┌─ Data shown

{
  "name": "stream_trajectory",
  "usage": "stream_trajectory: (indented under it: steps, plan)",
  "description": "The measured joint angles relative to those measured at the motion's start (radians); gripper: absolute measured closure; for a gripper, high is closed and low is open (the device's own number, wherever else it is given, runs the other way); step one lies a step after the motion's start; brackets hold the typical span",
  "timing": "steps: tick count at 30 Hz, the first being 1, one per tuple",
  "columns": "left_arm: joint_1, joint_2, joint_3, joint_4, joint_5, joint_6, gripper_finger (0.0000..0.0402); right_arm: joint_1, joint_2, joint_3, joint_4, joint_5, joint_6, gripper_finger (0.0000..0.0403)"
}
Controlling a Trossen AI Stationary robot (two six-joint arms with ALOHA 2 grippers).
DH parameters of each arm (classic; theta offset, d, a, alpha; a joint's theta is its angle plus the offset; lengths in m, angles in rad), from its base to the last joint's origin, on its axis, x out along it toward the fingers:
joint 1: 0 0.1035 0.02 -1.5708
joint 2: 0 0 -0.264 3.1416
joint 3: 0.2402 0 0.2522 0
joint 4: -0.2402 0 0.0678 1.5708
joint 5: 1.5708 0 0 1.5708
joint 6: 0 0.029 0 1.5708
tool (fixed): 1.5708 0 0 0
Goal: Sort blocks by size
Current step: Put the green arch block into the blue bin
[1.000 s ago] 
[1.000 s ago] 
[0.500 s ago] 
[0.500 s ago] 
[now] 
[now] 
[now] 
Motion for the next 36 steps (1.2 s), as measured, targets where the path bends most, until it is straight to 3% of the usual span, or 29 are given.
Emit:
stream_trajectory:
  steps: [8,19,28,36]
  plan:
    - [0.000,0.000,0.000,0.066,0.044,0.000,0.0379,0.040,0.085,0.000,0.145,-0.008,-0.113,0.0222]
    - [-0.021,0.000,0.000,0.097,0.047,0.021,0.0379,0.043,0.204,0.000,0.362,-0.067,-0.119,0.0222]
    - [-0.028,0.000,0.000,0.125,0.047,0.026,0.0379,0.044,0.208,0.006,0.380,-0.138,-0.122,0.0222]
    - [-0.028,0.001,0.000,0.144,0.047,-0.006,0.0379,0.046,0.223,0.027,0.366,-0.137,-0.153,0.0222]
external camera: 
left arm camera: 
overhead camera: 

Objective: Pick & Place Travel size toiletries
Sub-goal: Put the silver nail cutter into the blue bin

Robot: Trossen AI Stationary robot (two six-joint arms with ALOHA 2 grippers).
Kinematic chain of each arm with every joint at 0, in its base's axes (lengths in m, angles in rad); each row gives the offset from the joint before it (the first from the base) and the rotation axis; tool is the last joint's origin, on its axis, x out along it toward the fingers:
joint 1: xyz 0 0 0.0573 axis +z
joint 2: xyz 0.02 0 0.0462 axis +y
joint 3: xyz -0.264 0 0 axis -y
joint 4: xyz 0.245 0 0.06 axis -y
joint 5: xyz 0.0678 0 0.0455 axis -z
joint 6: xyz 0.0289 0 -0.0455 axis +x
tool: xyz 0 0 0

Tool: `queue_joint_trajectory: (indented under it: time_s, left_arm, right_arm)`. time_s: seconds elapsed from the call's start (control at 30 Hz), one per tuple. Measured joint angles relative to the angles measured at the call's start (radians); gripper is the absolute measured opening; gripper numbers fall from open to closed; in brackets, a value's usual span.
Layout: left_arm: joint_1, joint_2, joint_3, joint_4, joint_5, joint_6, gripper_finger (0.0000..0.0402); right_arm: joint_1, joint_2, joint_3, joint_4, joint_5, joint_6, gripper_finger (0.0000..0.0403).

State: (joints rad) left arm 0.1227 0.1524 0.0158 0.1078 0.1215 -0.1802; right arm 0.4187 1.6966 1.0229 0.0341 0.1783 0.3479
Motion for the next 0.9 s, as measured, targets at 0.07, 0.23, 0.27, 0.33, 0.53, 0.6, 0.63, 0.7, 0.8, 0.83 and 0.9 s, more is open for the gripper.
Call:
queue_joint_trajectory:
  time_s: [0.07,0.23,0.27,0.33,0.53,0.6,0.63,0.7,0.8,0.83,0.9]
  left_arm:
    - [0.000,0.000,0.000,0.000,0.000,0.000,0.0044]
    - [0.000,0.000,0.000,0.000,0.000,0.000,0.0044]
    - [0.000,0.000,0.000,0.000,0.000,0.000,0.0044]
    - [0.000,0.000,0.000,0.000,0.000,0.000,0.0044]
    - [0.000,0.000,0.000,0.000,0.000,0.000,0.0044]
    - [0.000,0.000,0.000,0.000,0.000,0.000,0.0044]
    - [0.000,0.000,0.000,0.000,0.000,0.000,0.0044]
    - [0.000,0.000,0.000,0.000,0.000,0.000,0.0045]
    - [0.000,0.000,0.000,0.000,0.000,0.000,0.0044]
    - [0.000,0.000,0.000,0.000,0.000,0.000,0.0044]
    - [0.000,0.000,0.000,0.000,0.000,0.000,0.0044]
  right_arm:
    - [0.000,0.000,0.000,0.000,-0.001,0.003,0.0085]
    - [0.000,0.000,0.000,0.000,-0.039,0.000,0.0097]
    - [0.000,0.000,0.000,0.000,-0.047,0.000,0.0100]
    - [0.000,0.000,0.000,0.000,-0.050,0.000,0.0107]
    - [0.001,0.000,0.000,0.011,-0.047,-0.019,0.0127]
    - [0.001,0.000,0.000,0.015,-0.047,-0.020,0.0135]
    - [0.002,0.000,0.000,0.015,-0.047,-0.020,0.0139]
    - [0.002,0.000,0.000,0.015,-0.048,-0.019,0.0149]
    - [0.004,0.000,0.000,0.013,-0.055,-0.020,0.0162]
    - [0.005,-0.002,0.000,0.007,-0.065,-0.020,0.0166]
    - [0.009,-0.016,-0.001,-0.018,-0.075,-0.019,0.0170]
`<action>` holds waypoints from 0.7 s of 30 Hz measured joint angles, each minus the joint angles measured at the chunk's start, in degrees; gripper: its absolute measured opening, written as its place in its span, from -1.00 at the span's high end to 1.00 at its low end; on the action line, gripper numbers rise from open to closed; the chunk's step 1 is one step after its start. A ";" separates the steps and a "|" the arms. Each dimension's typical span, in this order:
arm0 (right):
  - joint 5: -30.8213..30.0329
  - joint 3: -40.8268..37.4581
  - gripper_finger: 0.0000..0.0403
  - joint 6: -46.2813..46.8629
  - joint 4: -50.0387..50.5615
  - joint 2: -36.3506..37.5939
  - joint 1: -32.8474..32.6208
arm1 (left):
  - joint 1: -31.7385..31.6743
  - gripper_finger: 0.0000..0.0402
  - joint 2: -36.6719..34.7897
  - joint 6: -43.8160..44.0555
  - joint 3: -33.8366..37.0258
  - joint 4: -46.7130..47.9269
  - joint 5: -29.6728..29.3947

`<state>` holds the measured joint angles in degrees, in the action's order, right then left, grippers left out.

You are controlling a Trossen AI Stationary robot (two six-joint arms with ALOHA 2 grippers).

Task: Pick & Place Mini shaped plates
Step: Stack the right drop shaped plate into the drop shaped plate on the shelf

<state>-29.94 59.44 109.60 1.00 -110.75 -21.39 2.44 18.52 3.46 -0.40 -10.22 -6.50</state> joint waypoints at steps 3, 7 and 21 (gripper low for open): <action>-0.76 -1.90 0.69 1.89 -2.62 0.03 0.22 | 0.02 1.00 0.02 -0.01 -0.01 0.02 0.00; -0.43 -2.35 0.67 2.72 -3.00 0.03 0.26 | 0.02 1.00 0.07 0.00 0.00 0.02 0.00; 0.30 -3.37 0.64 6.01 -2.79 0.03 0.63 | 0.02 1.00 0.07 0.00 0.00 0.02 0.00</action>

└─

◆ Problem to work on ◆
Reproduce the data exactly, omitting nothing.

◆ Result for this exercise ◆
{
  "name": "stream_trajectory",
  "usage": "stream_trajectory: (indented under it: steps, plan)",
  "description": "The measured joint angles relative to those measured at the motion's start (radians); gripper: absolute measured closure; for a gripper, high is closed and low is open (the device's own number, wherever else it is given, runs the other way); step one lies a step after the motion's start; brackets hold the typical span",
  "timing": "steps: tick count at 30 Hz, the first being 1, one per tuple",
  "columns": "left_arm: joint_1, joint_2, joint_3, joint_4, joint_5, joint_6, gripper_finger (0.0000..0.0402); right_arm: joint_1, joint_2, joint_3, joint_4, joint_5, joint_6, gripper_finger (0.0000..0.0403)"
}
Controlling a Trossen AI Stationary robot (two six-joint arms with ALOHA 2 grippers).
DH parameters of each arm (classic; theta offset, d, a, alpha; a joint's theta is its angle plus the offset; lengths in m, angles in rad), from its base to the last joint's origin, on its axis, x out along it toward the fingers:
joint 1: 0 0.1035 0.02 -1.5708
joint 2: 0 0 -0.264 3.1416
joint 3: 0.2402 0 0.2522 0
joint 4: -0.2402 0 0.0678 1.5708
joint 5: 1.5708 0 0 1.5708
joint 6: 0 0.029 0 1.5708
tool (fixed): 1.5708 0 0 0
Goal: Sort blocks by size
Current step: Put the green arch block into the blue bin
[1.000 s ago] 
[1.000 s ago] 
[0.500 s ago] 
[0.500 s ago] 
[now] 
[now] 
[now] 
Motion for the next 36 steps (1.2 s), as measured, targets where the path bends most, until it is straight to 3% of the usual span, or 29 are given.
Emit:
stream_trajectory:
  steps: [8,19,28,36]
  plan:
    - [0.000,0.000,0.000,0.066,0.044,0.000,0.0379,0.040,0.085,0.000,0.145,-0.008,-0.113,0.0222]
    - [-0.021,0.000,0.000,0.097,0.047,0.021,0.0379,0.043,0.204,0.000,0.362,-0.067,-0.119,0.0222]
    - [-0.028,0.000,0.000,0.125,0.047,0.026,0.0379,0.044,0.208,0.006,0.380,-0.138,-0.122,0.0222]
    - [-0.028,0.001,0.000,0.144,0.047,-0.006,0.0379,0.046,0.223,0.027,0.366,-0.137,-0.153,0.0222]
external camera: 
left arm camera: 
overhead camera: 

Objective: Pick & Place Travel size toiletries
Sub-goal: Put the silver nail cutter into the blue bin

Robot: Trossen AI Stationary robot (two six-joint arms with ALOHA 2 grippers).
Kinematic chain of each arm with every joint at 0, in its base's axes (lengths in m, angles in rad); each row gives the offset from the joint before it (the first from the base) and the rotation axis; tool is the last joint's origin, on its axis, x out along it toward the fingers:
joint 1: xyz 0 0 0.0573 axis +z
joint 2: xyz 0.02 0 0.0462 axis +y
joint 3: xyz -0.264 0 0 axis -y
joint 4: xyz 0.245 0 0.06 axis -y
joint 5: xyz 0.0678 0 0.0455 axis -z
joint 6: xyz 0.0289 0 -0.0455 axis +x
tool: xyz 0 0 0

Tool: `queue_joint_trajectory: (indented under it: time_s, left_arm, right_arm)`. time_s: seconds elapsed from the call's start (control at 30 Hz), one per tuple. Measured joint angles relative to the angles measured at the call's start (radians); gripper is the absolute measured opening; gripper numbers fall from open to closed; in brackets, a value's usual span.
Layout: left_arm: joint_1, joint_2, joint_3, joint_4, joint_5, joint_6, gripper_finger (0.0000..0.0402); right_arm: joint_1, joint_2, joint_3, joint_4, joint_5, joint_6, gripper_finger (0.0000..0.0403).

State: (joints rad) left arm 0.1227 0.1524 0.0158 0.1078 0.1215 -0.1802; right arm 0.4187 1.6966 1.0229 0.0341 0.1783 0.3479
Motion for the next 0.9 s, as measured, targets at 0.07, 0.23, 0.27, 0.33, 0.53, 0.6, 0.63, 0.7, 0.8, 0.83 and 0.9 s, more is open for the gripper.
Call:
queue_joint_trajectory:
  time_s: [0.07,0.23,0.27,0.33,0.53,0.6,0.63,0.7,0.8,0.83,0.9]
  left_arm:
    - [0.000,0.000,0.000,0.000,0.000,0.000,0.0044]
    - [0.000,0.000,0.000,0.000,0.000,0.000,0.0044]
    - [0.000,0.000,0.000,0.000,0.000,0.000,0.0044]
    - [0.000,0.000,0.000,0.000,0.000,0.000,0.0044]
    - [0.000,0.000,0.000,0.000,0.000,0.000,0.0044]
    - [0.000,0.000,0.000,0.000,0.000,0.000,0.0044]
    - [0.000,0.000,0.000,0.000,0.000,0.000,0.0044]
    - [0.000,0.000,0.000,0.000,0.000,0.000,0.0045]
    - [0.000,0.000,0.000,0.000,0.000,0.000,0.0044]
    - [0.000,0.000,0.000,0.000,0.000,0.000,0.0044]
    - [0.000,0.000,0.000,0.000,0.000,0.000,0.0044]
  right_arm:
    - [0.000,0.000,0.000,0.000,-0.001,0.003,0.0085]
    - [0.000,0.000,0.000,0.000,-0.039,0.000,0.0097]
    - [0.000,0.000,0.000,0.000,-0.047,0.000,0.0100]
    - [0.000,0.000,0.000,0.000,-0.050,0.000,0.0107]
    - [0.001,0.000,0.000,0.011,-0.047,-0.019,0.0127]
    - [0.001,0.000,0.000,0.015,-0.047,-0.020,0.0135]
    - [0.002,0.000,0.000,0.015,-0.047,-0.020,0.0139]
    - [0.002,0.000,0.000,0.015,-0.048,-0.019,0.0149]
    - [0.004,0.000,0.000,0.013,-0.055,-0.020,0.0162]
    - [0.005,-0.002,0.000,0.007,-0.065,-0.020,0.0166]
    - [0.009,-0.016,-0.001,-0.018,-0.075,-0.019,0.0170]
`<action>` holds waypoints from 0.7 s of 30 Hz measured joint angles, each minus the joint angles measured at the chunk's start, in degrees; gripper: its absolute measured opening, written as its place in its span, from -1.00 at the span's high end to 1.00 at its low end; on the action line, gripper numbers rise from open to closed; the chunk's step 1 is one step after its start. A ";" separates the steps and a "|" the arms. Each dimension's typical span, in this order:
arm0 (right):
  - joint 5: -30.8213..30.0329
  - joint 3: -40.8268..37.4581
  - gripper_finger: 0.0000..0.0403
  - joint 6: -46.2813..46.8629
  - joint 4: -50.0387..50.5615
  - joint 2: -36.3506..37.5939
  - joint 1: -32.8474..32.6208
arm1 (left):
  - joint 1: -31.7385..31.6743
  - gripper_finger: 0.0000..0.0402
  - joint 2: -36.6719..34.7897
  - joint 6: -43.8160..44.0555
  - joint 3: -33.8366..37.0258
  - joint 4: -46.7130..47.9269
  - joint 5: -29.6728..29.3947

`<state>` holds the measured joint angles in degrees, in the action's order, right then left, grippers left out.

You are controlling a Trossen AI Stationary robot (two six-joint arms with ALOHA 2 grippers).

Task: Pick & Place Mini shaped plates
Step: Stack the right drop shaped plate into the drop shaped plate on the shelf

<state>-29.94 59.44 109.60 1.00 -110.75 -21.39 2.44 18.52 3.46 -0.40 -10.22 -6.50</state> joint waypoints at steps 3, 7 and 21 (gripper low for open): <action>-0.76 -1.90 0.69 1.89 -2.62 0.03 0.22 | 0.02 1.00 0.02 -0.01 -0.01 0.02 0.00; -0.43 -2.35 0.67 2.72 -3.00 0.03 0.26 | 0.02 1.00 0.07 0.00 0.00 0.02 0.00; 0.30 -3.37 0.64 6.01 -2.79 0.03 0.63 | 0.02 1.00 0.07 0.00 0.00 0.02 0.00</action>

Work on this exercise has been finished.